Aesthetic Considerations
in the Use of “Virtual” Music Instruments
Christopher Dobrian
Music Department
303 Music and Media Building
University of California
Irvine, CA 92697-2775 USA
+1 949 824 7288
[email protected]
ABSTRACT
Computer-mediated music control devices compell us to reexamine the relationship between performer and sound, the
nature and complexity of which is theoretically unlimited.
This essay attempts to formulate some of the key aesthetic
issues raised by the use of new control interfaces in the
development of new musical works and new performance
paradigms: mapping the gesture-sound relationship,
identifying successful uses of “virtual” instruments,
questioning the role of “interactivity” in performance, and
positing future areas of exploration.
Keywords
Music, instruments, control interfaces, interactivity
INTRODUCTION
Much of the work being done with computers and music
involves experimentation with the design and use of new
“controllers”—new interfaces to computer-controlled instruments. This experimentation can be divided roughly into
two types of activity: design of new instruments, and
adaptation of non-music technology for musical use.
In the case of most earnest inventors/builders of new
instruments, the design grows from the urge to “build a
better mousetrap”, to overcome the limitations of
traditional instruments. Most artists who have worked
extensively performing with, and composing for, new
instruments, however, have come to realize that this quest
for the ultimate instrument is a modern-day search for the
mythical holy grail. Any instrument requires considerable
dedicated practice to achieve mastery of it, any instrument
has its own immanent limitations, and any instrument is
only useful to the extent that it serves in producing “good”

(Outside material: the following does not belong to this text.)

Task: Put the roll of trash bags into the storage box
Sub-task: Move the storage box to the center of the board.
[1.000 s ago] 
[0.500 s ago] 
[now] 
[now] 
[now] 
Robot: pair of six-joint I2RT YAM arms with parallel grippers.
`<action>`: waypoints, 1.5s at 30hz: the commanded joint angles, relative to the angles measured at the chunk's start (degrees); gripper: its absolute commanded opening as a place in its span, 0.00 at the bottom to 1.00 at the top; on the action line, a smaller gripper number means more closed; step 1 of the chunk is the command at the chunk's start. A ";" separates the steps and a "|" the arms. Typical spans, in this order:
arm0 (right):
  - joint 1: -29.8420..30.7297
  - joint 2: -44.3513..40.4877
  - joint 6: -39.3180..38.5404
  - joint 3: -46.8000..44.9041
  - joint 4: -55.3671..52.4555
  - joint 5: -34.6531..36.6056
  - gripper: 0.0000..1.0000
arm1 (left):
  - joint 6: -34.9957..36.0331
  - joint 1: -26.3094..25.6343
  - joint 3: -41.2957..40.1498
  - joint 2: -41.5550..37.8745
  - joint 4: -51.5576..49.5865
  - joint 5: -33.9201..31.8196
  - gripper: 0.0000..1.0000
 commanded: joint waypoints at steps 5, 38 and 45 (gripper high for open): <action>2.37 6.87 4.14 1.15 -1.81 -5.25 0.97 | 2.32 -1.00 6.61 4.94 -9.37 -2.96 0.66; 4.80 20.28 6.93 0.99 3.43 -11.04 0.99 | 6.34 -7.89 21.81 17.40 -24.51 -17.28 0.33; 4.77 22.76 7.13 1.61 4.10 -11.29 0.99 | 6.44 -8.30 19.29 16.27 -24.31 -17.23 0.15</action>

music, which still has to emanate from the creative human
spirit.
Those who work with adapting non-music technology to
usage for the control of music are usually attracted to the
novelty of the interface for musical applications, and the
potential for new relationships between human activity and
resultant sound. Nearly anything that can produce a voltage
is fair game for experimentation as a control interface to a
computer-mediated instrument. In some cases the very
unconventionality of the instrument becomes a theatrical
element in a performance.
In both cases the fundamental technical issue is the
conversion of analog or digital electrical signals into
control data useful for a computerized sound generator.
This requires thoughtful mapping of gesture to
sonic/musical meaning, and
ultimately
requires
consideration of the creative utility and aesthetic value of
any such mapping.
This article will deal with some of the aesthetic
considerations I have encountered while working with
alternative methods of music control, specifically
referencing the use of video-tracking (using such software
as BigEye and VNS) and motion capture (with a Vicon 8
system) to produce dancer-controlled music. An unfettered
dancer who is directly producing and controlling the
musical events can be considered an extreme case of an
alternative gestural interface: a human moving unrestricted
to perform a “virtual” instrument, one with no tangible
physical interface.
THE GESTURE-SOUND RELATIONSHIP
The Performer-Instrument Relationship
Much of our appreciation of music is in its performance:
the contributions the interpreter makes in terms of
dynamics, rubato, timbre, ornamentation, in some cases
even improvisational decisionmaking, and notably in this
context, the performer s virtuosity and mastery of the
instrument. Indeed it can be said that a major part of the
drama of, for example, the Bach Chaconne is witnessing
the violinist s mastery of the technical challenges that the
written music presents. We are aware of the skills and
maneuvering required, and when the music flows elegantly
from the instrument we are impressed and enthralled by the
technical success of the performer. Our knowledge of the
instrument also contributes to our appreciation of the
timbres, intonation, and effects the player produces.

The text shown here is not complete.